Your response should contain every line from the data below that holds the string "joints".

Saved entries
++++++

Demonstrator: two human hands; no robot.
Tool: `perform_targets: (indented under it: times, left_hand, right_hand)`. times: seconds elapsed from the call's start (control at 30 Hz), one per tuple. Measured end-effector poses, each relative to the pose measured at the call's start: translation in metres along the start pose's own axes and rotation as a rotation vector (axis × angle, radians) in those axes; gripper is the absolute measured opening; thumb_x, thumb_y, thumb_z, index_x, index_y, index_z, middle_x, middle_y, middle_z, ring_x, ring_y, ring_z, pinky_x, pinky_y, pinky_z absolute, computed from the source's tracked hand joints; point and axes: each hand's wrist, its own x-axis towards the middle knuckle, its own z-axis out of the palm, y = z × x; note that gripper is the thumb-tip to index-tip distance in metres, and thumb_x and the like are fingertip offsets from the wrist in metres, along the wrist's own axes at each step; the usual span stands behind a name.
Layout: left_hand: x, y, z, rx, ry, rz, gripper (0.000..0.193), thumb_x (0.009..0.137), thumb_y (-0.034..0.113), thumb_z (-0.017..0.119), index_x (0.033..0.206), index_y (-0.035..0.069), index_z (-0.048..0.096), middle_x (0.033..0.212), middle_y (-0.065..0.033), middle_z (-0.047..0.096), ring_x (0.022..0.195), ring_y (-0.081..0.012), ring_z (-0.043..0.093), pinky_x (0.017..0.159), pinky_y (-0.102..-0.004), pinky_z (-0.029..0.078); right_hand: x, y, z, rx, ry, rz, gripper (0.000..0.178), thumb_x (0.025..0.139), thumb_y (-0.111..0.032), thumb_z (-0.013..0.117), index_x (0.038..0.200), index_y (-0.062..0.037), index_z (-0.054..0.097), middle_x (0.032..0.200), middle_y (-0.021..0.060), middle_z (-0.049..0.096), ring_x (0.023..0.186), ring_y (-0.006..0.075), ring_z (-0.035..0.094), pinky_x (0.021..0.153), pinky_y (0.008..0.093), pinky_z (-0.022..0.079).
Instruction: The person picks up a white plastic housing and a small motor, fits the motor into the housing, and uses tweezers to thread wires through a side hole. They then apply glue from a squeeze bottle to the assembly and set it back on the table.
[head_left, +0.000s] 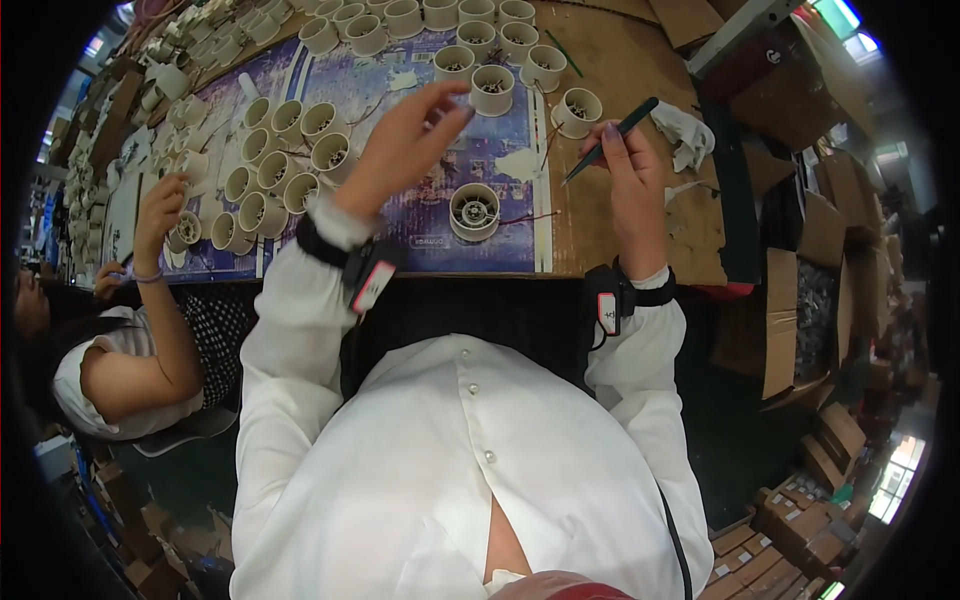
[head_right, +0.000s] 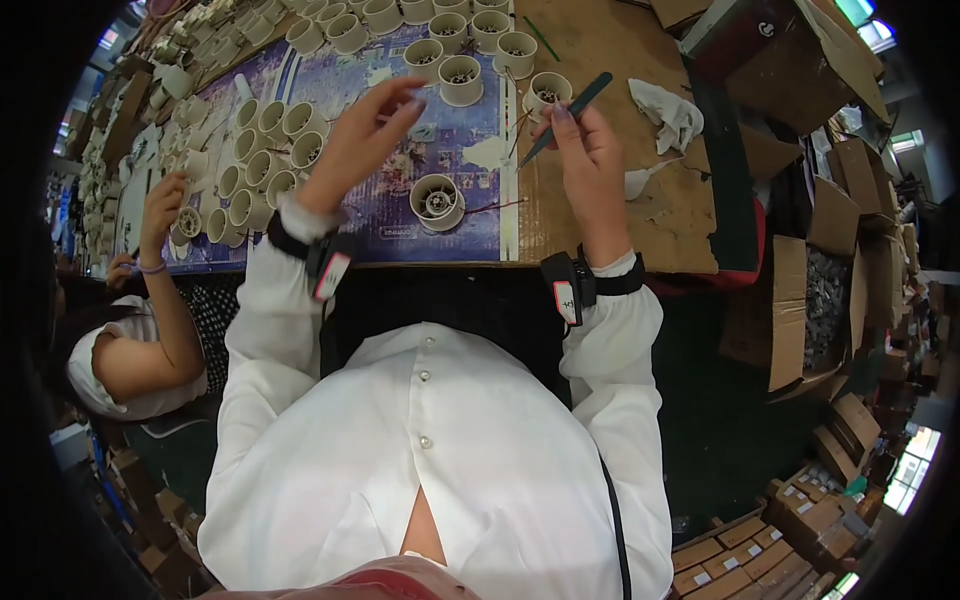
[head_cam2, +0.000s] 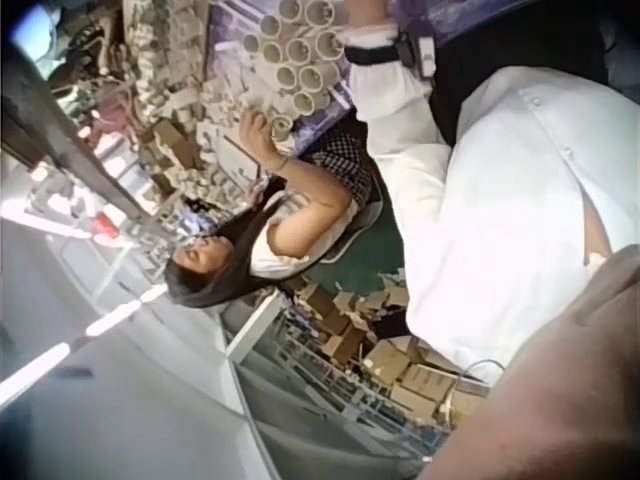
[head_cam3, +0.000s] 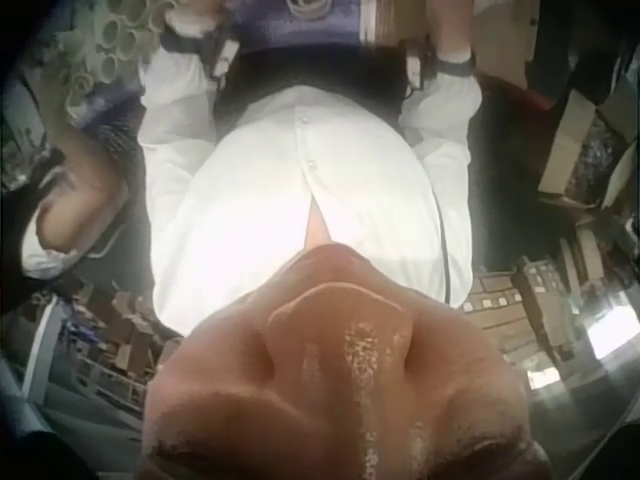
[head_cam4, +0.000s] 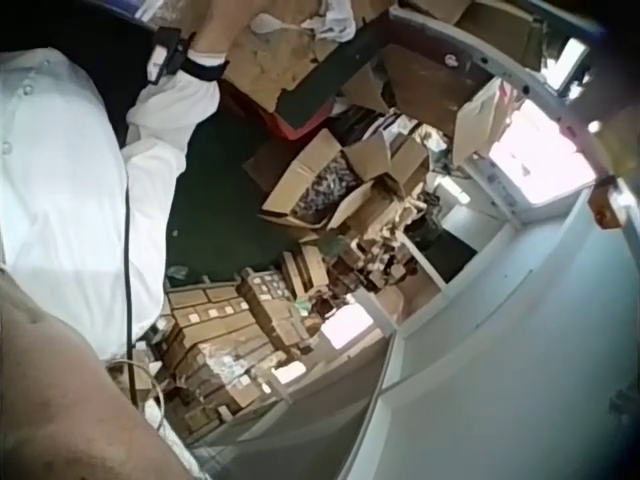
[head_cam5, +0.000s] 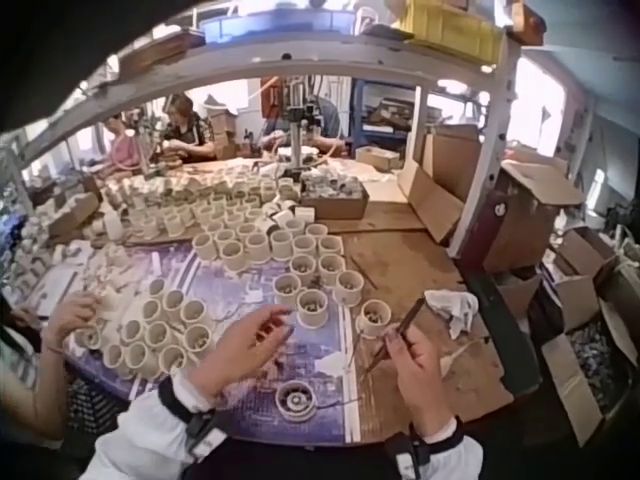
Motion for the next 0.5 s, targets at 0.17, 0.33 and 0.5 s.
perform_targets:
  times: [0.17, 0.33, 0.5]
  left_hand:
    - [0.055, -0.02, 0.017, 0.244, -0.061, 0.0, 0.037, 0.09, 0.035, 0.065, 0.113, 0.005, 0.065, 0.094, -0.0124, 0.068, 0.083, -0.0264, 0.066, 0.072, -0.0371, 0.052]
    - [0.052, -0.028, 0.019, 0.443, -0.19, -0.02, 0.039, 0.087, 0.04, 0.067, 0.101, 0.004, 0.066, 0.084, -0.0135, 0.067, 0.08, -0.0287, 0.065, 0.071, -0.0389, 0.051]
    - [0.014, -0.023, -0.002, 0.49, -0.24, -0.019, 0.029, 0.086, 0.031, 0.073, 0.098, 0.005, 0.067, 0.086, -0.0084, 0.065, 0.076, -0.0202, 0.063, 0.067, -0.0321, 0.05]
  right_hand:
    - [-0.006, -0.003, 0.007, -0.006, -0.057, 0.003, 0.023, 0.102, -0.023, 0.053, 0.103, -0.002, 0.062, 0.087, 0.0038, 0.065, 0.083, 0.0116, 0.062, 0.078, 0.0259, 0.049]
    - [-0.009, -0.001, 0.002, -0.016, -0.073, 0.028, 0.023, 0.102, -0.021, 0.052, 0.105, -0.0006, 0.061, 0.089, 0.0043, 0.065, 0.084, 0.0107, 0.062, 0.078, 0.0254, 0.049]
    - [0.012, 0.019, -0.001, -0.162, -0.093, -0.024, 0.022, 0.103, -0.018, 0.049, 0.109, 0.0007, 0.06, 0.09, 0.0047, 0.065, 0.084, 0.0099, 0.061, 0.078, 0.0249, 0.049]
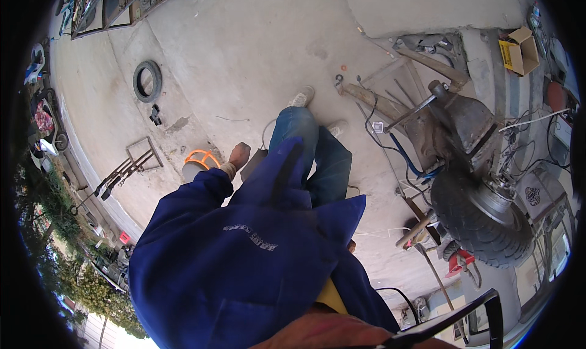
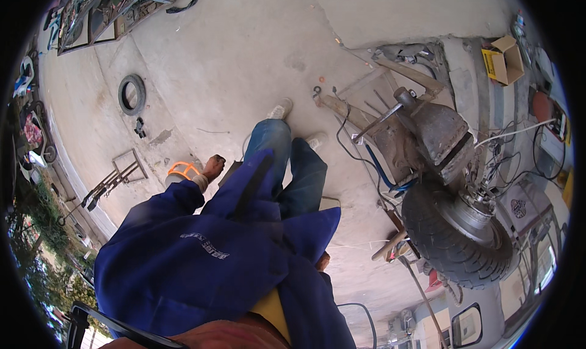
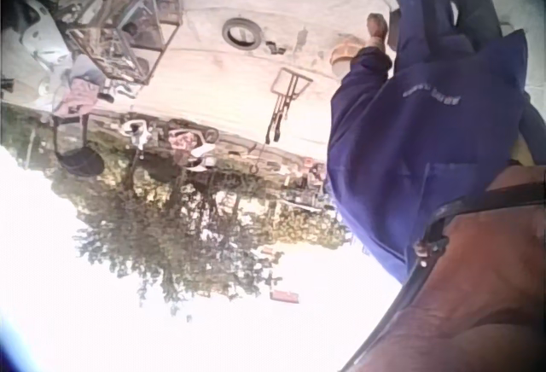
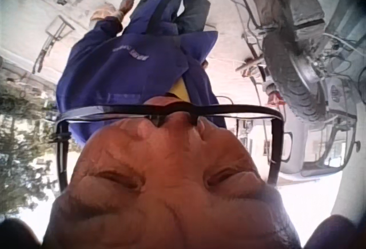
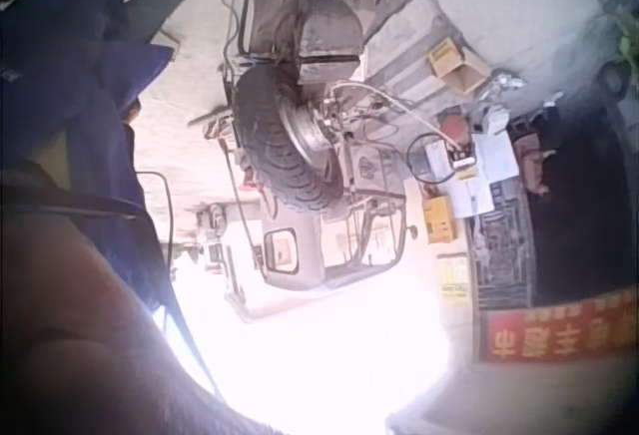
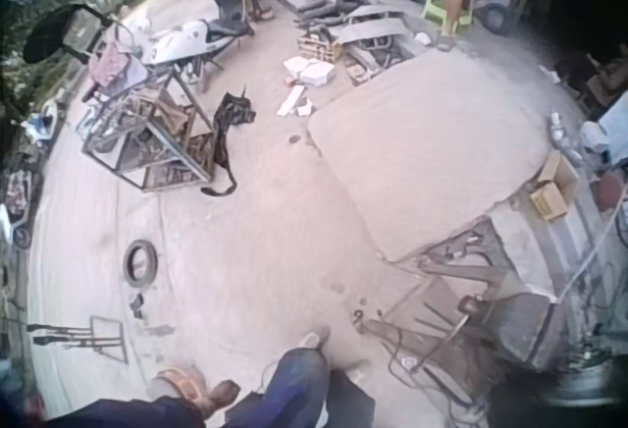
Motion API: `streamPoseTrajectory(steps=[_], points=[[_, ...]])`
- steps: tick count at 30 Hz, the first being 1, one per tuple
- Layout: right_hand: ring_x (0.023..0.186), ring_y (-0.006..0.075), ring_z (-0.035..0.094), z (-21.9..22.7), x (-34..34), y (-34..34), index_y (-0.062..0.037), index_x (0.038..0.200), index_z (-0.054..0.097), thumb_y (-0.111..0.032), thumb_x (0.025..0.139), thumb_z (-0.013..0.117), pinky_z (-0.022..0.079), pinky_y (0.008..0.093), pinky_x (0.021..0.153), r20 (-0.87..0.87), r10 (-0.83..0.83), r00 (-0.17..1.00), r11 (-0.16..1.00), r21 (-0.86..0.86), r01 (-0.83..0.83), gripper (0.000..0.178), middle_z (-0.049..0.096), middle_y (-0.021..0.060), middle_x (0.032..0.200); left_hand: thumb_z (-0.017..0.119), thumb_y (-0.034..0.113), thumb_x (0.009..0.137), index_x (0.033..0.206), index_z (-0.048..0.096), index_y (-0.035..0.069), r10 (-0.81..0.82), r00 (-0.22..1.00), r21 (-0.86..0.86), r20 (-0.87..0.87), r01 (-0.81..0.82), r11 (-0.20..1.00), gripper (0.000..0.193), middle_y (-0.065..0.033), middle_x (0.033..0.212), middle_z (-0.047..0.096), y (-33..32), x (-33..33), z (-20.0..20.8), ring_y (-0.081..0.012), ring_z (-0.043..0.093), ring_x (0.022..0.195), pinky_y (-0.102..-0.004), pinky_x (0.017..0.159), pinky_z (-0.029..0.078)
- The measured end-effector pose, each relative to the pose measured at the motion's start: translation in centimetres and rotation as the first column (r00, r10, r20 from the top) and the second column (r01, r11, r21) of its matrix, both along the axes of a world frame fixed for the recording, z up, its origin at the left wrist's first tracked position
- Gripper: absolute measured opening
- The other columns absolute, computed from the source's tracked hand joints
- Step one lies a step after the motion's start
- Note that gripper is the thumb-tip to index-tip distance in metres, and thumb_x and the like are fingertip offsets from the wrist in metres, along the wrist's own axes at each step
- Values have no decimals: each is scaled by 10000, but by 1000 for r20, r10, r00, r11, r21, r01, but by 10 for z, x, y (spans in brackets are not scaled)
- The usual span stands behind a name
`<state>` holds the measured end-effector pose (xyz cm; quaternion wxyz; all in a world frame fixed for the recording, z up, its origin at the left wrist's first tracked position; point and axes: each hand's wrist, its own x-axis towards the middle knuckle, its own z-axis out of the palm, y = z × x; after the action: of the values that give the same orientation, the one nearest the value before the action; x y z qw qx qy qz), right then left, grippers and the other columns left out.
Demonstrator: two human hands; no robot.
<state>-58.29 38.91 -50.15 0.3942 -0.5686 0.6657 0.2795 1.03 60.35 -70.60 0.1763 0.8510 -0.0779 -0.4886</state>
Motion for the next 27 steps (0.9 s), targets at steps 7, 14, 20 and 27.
streamPoseTrajectory(steps=[7, 14, 20, 27], points=[[777, 389, 777, -71, -10, 2, -46, 843, 822, -401, 899, 679, 563, 490, 676, 87, -54, 995, 997, -51, 58, 387, 764, 220, 781, 535, 339, 1017, 938, 734, -12, -272, 961, -153, 42, 275, 949, 411, -301, 994, 724, -3, -34, -58, -474, 706, 973, -539, 852, 549], [853, 396, 788, -171, -8, 8, -35, 940, 844, -400, 881, 694, 593, 487, 738, 89, 31, 996, 993, -112, -20, 400, 782, 243, 875, 599, 377, 985, 897, 762, 12, -516, 853, -44, -83, 514, 857, 410, -293, 875, 728, -30, -36, -86, -442, 747, 900, -530, 737, 567], [945, 393, 783, -240, 46, -1, -59, 975, 859, -258, 877, 619, 600, 483, 840, 86, -237, 968, 964, -104, 245, 327, 797, 241, 936, 620, 434, 991, 875, 739, -6, -444, 875, -269, -191, 388, 881, 470, -271, 886, 744, 1, -6, -168, -434, 726, 823, -528, 693, 517], [1029, 393, 778, -287, 67, 27, -136, 999, 873, -169, 906, 618, 612, 482, 935, 36, -289, 957, 925, -248, 289, 273, 795, 244, 1030, 643, 375, 996, 915, 753, -26, -593, 791, -265, -149, 546, 795, 422, -236, 840, 738, -17, 28, -227, -344, 717, 775, -459, 677, 532]])
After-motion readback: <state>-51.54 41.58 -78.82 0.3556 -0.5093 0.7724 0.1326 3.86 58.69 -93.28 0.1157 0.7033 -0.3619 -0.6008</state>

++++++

§ **Exercise output**
Tool: `perform_targets: (indented under it: times, left_hand, right_hand)`. times: seconds elapsed from the call's start (control at 30 Hz), one per tuple. Measured end-effector poses, each relative to the pose measured at the call's start: translation in metres along the start pose's own axes and rotation as a rotation vector (axis × angle, radians) in those axes; gripper is the absolute measured opening; thumb_x, thumb_y, thumb_z, index_x, index_y, index_z, middle_x, middle_y, middle_z, ring_x, ring_y, ring_z, pinky_x, pinky_y, pinky_z absolute, computed from the source's tracked hand joints; point and axes: each hand's wrist, its own x-axis towards the middle knuckle, its own z-axis out of the palm, y = z × x; note that gripper is the thumb-tip to index-tip distance in metres, and thumb_x and the like are fingertip offsets from the wrist in metres, along the wrist's own axes at each step; the usual span stands behind a name.
- The other columns absolute, computed from the source's tracked hand joints

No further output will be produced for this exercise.